• [Problem statement] Among the lines below, how many have the word "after"? The reply is that number alone.

• [Supplied information]
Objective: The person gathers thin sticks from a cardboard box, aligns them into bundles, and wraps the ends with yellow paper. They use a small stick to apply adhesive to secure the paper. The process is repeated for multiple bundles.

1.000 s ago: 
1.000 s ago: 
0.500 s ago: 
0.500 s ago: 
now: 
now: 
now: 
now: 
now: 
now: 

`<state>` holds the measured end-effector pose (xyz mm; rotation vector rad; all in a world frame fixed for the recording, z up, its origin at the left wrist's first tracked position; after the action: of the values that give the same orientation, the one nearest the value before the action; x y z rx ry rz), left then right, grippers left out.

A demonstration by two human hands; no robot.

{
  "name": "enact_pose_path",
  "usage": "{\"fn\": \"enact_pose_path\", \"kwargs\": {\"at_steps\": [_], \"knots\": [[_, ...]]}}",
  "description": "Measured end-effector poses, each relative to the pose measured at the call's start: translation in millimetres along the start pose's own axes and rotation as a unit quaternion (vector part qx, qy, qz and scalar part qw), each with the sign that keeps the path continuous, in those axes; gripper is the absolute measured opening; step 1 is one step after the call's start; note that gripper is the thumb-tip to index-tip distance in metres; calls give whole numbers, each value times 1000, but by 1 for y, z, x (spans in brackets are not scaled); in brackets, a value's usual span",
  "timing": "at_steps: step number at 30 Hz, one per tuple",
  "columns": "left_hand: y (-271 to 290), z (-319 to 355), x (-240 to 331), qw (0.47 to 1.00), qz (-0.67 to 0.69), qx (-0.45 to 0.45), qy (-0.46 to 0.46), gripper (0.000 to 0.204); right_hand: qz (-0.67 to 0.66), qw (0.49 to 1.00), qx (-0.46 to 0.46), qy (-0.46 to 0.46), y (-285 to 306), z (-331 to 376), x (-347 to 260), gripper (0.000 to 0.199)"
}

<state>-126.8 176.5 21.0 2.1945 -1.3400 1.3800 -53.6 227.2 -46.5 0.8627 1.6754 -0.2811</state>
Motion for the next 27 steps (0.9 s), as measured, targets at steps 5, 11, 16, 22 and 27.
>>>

• [Final answer] 2